Jenni Fagan's ‘visceral' memoir of growing up in care wins Gordon Burn prize
A memoir about growing up in care has won this year's Gordon Burn prize.
Jenni Fagan was revealed as the winner of the £10,000 award for her book Ootlin at a ceremony in Newcastle on Thursday evening.
Fagan described the win as a 'huge honour'. The prize will allow Ootlin to 'begin to reach a far wider audience', which is 'vital so this book can begin to influence policymakers', she said. 'It is my greatest hope that Ootlin is used to help stop other children in the care system falling through all safety nets as I did repeatedly.'
By the age of seven, Fagan had lived in 14 different homes and had her name changed multiple times. 'There are a lot of kids out there being told they are less than everyone else. They are made unsafe by that story alone,' writes Fagan in the book, extracted for the Guardian.
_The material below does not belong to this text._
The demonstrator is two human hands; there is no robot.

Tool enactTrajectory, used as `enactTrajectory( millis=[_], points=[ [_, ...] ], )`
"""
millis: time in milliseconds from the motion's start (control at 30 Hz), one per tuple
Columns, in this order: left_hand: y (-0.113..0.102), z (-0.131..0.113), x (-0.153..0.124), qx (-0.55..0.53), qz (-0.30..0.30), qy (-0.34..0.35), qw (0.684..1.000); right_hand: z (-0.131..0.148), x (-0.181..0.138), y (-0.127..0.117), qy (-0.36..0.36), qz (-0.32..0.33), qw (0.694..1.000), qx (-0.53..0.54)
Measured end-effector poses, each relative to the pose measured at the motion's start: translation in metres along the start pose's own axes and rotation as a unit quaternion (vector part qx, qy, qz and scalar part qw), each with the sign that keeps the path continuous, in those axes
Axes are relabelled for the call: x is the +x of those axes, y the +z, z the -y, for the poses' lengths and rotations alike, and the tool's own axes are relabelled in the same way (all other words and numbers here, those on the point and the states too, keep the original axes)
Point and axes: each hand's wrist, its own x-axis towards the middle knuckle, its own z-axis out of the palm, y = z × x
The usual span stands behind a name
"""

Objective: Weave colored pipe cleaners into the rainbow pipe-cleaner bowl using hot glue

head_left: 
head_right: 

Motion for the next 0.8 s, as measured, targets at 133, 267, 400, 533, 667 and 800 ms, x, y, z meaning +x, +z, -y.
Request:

'The government have a modern care system built on systems that are no longer fit for purpose,' she said after her win. 'It is time to change the story! We must see all children in the UK offered so much more. Safety, warmth, care, a home, food, an education and people who believe in them should be the very least of it.'
Ootlin was also recently longlisted for the Women's prize for nonfiction. Along with the memoir, Fagan has written four novels – The Panopticon, The Sunlight Pilgrims, Hex and Luckenbooth, the latter shortlisted for the Gordon Burn prize in 2021 – as well as several poetry collections.
'Ootlin is a story about a girl who found her only true home in books, who via those stories began to imagine a place where she might truly belong,' said Fagan.
Ootlin 'has haunted me since I read it, and it proudly moved me as both a work of art and a visceral contribution to an urgent and necessary debate about our care system and whether it is fit for purpose', said Claire Malcolm, the CEO of New Writing North and co-founder of the prize.
The Gordon Burn prize celebrates writing that has an unconventional perspective, style or subject matter. Founded in 2012 by New Writing North, Faber & Faber and the Gordon Burn Trust, it is named after the English writer known for experimental works who died in 2009.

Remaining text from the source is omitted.